At the end of the day, the events on Thursday was not about leave or remain - it was about Parliamentary Sovereignty. Parliament should get the ultimate decision over what terms we should trigger Article 50, and it should not just be left to the few people who happen to be in Theresa May's Cabinet.

It is for Parliament, not the Executive, to repeal legislation. Theresa May might think she rules over the UK like an absolute monarch, but that is far from the case. Mrs May is one of 650 Members of Parliament. She will get one vote as do the other 649.

The fact that the (unelected) Prime Minister of the United Kingdom thinks she can repeal one of the largest and most significant pieces of legislation single handily is nothing short of a disgrace!

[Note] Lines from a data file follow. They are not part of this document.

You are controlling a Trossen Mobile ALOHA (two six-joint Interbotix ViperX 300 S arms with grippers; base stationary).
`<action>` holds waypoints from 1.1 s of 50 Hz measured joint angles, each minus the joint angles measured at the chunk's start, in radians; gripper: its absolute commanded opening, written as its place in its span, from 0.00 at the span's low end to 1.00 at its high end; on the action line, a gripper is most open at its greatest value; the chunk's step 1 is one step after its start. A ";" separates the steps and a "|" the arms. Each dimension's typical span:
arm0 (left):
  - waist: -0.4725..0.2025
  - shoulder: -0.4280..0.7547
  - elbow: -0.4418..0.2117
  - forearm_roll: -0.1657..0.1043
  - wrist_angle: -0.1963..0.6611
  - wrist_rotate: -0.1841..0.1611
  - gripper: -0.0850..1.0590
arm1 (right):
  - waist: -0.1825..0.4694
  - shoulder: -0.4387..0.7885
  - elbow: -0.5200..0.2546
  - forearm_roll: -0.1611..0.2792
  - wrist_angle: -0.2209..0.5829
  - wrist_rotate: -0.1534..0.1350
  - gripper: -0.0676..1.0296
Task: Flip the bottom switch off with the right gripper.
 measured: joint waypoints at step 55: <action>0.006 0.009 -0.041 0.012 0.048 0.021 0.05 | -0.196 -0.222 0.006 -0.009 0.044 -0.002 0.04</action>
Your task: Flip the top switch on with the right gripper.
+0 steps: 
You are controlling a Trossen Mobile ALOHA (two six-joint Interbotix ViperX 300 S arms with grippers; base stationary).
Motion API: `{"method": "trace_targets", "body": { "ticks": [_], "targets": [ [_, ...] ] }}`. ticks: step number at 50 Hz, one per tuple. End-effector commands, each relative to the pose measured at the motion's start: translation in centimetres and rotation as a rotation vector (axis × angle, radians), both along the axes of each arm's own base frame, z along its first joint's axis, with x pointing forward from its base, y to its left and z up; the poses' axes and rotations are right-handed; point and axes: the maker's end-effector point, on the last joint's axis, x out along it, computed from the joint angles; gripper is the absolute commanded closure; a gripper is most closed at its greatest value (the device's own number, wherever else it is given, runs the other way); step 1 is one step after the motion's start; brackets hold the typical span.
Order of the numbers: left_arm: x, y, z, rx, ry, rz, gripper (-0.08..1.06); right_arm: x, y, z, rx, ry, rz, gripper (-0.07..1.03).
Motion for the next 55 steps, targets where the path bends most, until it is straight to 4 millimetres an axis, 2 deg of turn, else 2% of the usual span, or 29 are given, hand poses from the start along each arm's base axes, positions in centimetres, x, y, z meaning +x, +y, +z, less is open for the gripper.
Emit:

What kind of precedent would that set? One where the Prime Minister can repeal and amend any law that she doesn't like? If the Prime Minister and her jesters do not like democracy, might I politely suggest they are in the wrong job?

It is probably the most important and controversial constitutional court cases in recent history and will cause a headache for Mrs May. The government unsuccessfully tried to argue that their prerogative powers should be legitimate enough to trigger Article 50 without Parliament's approval.

But Lord Chief Justice, Lord Thomas of Cwmgiedd, said: "The government does not have power under the Crown's prerogative to give notice pursuant to Article 50 for the UK to withdraw from the European Union." - Quite right too!

What will happen in the Supreme Court? Who knows, I for one will be watching the case very carefully. Hopefully, the judges will make the right (and only) decision and won't bow down to the pressure presented by the press. But there is one thing we can be certain of - we are in the midst of a constitutional crisis, and a General Election suddenly doesn't seem that far away.